At McGuire Veterans Affairs Medical Center in Richmond, Va., the PRC—one of five around the country—provides intensive rehabilitative care to service members and veterans with severe injuries to more than one organ system, often including the brain. In late 2011, Macenka received approval to witness the PRC’s inner workings. Over 18 months, he followed administrators, doctors, therapists and staff as they treated several patients trying to find a new normal; those patients’ stories are told here in vivid detail. Macenka also describes the families’ points of view, from the first phone call with the bad news through the months of life-juggling rearrangements and the sometimes-heartbreaking decisions that must follow. Three key principles have made the Richmond PRC “the crown jewel in the VA”: “managing records quickly and efficiently, building relationships with the patients, and involving the family and other caregivers in the process.” This “relationship-based medicine,” much more personalized and extensive than most people get through managed care, is especially important for treating traumatic brain injuries, since—in a phrase used several times—no two brain injuries are alike. Some patients, despite everything the PRC can do, don’t survive; for others, marriages can fail, dreams fade, and bitterness can be difficult, though not impossible, to overcome.
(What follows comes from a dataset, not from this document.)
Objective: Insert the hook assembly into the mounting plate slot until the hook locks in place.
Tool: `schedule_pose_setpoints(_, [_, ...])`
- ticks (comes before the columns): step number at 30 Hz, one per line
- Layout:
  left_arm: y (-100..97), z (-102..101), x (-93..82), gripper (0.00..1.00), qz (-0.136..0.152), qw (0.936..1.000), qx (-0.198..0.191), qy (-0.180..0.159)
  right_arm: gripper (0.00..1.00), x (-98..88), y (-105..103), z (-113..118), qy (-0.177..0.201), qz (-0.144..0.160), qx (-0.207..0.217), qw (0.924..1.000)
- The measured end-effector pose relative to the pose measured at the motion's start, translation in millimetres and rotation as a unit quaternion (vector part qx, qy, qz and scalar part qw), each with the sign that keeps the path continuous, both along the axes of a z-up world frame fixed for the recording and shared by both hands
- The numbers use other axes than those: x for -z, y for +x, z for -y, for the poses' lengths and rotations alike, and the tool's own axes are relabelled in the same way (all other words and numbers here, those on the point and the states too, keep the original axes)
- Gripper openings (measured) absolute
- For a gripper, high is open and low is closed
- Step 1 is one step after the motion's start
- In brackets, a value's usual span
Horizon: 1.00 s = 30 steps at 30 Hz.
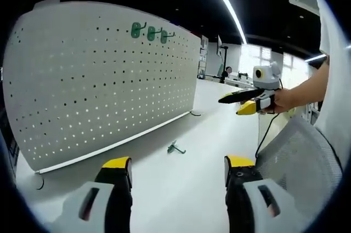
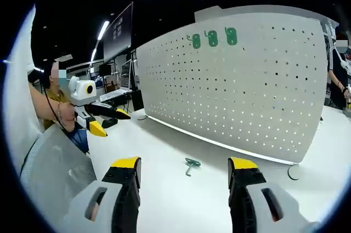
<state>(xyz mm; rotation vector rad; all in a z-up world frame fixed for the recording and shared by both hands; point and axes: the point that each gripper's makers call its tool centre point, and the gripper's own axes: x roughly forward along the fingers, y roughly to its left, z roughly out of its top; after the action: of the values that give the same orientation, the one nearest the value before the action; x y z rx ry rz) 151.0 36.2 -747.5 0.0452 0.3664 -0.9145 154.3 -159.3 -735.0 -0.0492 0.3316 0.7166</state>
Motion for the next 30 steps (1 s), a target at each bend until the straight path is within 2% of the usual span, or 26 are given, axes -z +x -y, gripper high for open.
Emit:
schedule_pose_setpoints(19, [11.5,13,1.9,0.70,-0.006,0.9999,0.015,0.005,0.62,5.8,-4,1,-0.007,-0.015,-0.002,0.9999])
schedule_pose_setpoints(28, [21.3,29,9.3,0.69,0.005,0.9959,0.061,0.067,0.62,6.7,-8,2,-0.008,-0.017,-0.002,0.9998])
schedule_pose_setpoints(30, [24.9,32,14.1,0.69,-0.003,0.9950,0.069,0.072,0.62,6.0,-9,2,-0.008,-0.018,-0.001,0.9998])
Well-written and absorbing, this book convincingly shows the value of relationship-based medicine and the high costs in time and money of severe, multiorgan injuries. Patients become people, and Macenka’s interviews show the heartening generosity and incredible dedication of caregivers, both outside and inside the Richmond PRC. Most Americans, of course, can’t access or can’t afford this crown-jewel treatment, a fact Macenka mentions but doesn’t dwell on; nevertheless, that topic might have been worth exploring. Hopefully, more trauma centers will follow PRC’s example.

A well-researched, compassionately observed study of intensive rehabilitation, its complexities and, most of all, its people.